Certains assuraient déjà une activité complémentaire à Nevers mais ils venaient en voiture (environ six heures de route aller-retour) ou en train (deux heures trente par trajet). Mais la ligne de train sera fermée pour travaux pendant au moins huit mois à partir de juillet…
Le voyage en avion, beaucoup plus rapide et moins fatigant, « est un plus », insiste Yannick Chartier, qui peut inciter davantage de médecins à s’inscrire dans le dispositif. Selon lui, le nombre de médecins intéressés qui s’inscrivent dans le calendrier des rotations augmente d’ailleurs. Le GHTfinance le transport des praticiens ainsi que leur prime de déplacement et leur rémunération, ce qui lui revient moins cher que de recourir à des intérimaires.
Une quarantaine de rotations sont prévues dans un premier temps. Ce « pont aérien » pourrait concerner aussi des sages-femmes ou des professionnels paramédicaux de métiers également en tension comme les IDE, les Ibode ou les manipulateurs radio, indique Olivier Jallet, cadre supérieur à la direction des soins de l’hôpital. Même si les horaires de l’avion rend compliquée l’intégration des IDE dans les plannings des services.
Bilan carbone
Le choix de l’avion fait grincer des dents.
Considéré comme anti-écologique, il a suscité beaucoup de réactions épidermiques et de critiques sur les réseaux sociaux, en pleine période de remise en question des déplacements en jets privés.
Une conseillère municipale EELV de Nevers, Sylvie Dupart-Muzerelle, a dénoncé « un coup de com » et défendu l’alternative ferroviaire. Mais un autre élu EELV, Wilfrid Séjeau, vice-président du conseil départemental et qui siège au conseil de surveillance de l’hôpital de Nevers, a indiqué qu’il était « prêt à accepter cette solution » si elle s’avérait efficace.

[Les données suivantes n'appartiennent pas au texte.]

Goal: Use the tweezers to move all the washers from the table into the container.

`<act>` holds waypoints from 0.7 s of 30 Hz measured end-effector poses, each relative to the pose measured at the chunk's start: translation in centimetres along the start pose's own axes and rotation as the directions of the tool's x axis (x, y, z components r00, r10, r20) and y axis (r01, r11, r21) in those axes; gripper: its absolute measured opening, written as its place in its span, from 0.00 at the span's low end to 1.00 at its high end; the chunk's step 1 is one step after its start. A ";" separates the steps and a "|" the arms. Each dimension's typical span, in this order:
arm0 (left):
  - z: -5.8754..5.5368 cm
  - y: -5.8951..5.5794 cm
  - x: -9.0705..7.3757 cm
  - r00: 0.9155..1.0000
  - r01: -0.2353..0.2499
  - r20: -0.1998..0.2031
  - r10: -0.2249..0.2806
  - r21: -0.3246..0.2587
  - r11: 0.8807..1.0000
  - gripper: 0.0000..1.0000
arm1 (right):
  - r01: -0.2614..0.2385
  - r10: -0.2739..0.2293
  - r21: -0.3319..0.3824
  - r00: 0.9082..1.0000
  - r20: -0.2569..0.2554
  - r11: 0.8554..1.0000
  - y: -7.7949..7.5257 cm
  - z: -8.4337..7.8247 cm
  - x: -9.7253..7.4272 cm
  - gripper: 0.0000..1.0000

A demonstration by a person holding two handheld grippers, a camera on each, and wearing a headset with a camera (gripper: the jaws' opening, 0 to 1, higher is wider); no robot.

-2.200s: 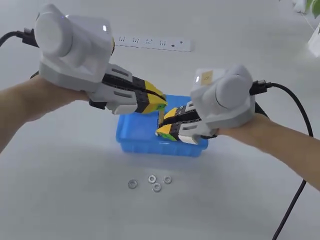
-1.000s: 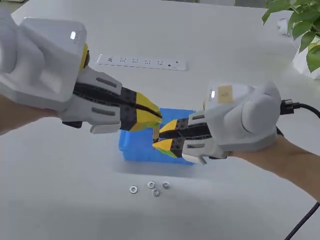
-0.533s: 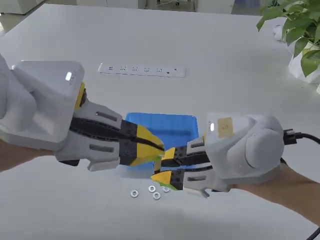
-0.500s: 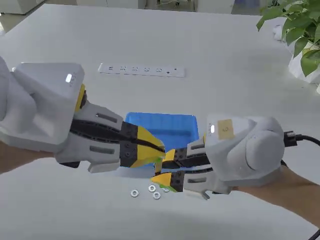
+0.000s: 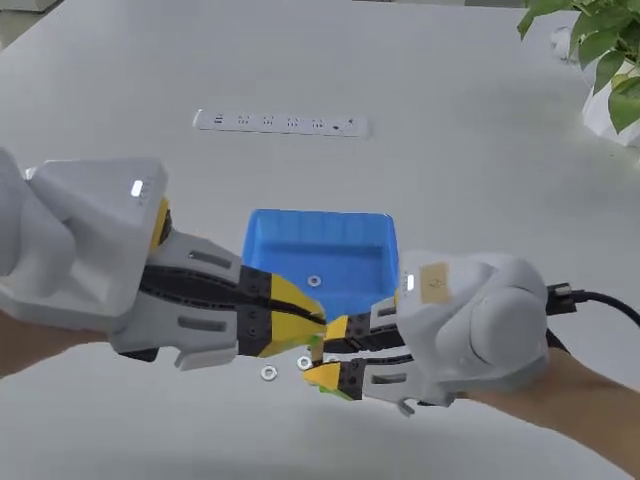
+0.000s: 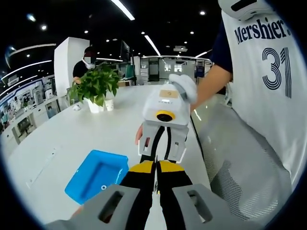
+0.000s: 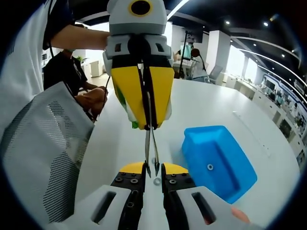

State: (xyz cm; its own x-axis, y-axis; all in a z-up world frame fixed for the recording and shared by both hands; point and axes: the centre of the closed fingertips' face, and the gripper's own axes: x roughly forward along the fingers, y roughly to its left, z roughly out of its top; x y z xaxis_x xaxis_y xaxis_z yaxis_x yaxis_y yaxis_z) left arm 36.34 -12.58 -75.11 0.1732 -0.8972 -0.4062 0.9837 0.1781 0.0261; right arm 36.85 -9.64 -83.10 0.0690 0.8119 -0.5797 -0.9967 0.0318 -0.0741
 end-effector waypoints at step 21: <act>-2.1 0.4 1.2 1.000 -0.020 -0.014 0.019 -0.048 0.999 0.06 | -0.003 0.006 0.053 0.999 -0.047 0.999 -0.4 -2.4 1.4 0.14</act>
State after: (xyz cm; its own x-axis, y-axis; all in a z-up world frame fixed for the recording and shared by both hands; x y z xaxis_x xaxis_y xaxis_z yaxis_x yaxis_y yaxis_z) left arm 36.80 -12.70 -77.53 0.1913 -0.8879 -0.4184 0.9766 0.2149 -0.0094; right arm 37.47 -9.90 -85.84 0.0654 0.7836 -0.6178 -0.9978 0.0601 -0.0295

Pour Denis Thuriot, maire (LREM) de Nevers, il n’y a pas de débat. Alors que le CH de Nevers est, insiste-t-il, le centre hospitalier de cette taille le plus éloigné d’un CHU, « la priorité, c’est la santé ». Le dispositif permet selon lui d’éviter à des patients en mauvaise santé ou des familles de faire cinq à six heures de route sur une route départementale ainsi que des transports sanitaires entre les deux villes. Sans compter les renoncements aux soins de certains patients face à la durée et au coût du déplacement vers les praticiens dijonnais.
Le maire promet aussi que ce système est équilibré en terme de production de CO2 voire qu’il va permettre d’en économiser. Entre deux maux, il a choisi le moindre. D’une part, « nous avons choisi la compagnie aérienne la plus écolo », précise Danis Thuriot, qui est aussi président de l’aéroport de Nevers. D’autre part du fait des trajets en voitures évités : « l’aller retour en avion produit deux tonnes de CO2, soit 30 aller-retour en voiture », précise Yannick Chartier.
Si les « médecins volants » de Dijon voient 30 patients durant leur journée de travail à Nevers, un objectif atteignable, selon lui, le bilan carbone serait ainsi équilibré.
Malgré tout, la production de CO2 que génère ce pont aérien hebdomadaire n’en reste pas moins très élevée et beaucoup, parmi les réactions sur les réseaux sociaux, en dénoncent l’ampleur et l’absurdité.
Il apparaît en effet comme un sauve-qui-peut dans un système où la rareté des médecins et leur inégale répartition (qui ne surprennent personne) laissent certains territoires très démunis.
Et prêts à tout ou presque pour maintenir une offre de soins pour leurs habitants.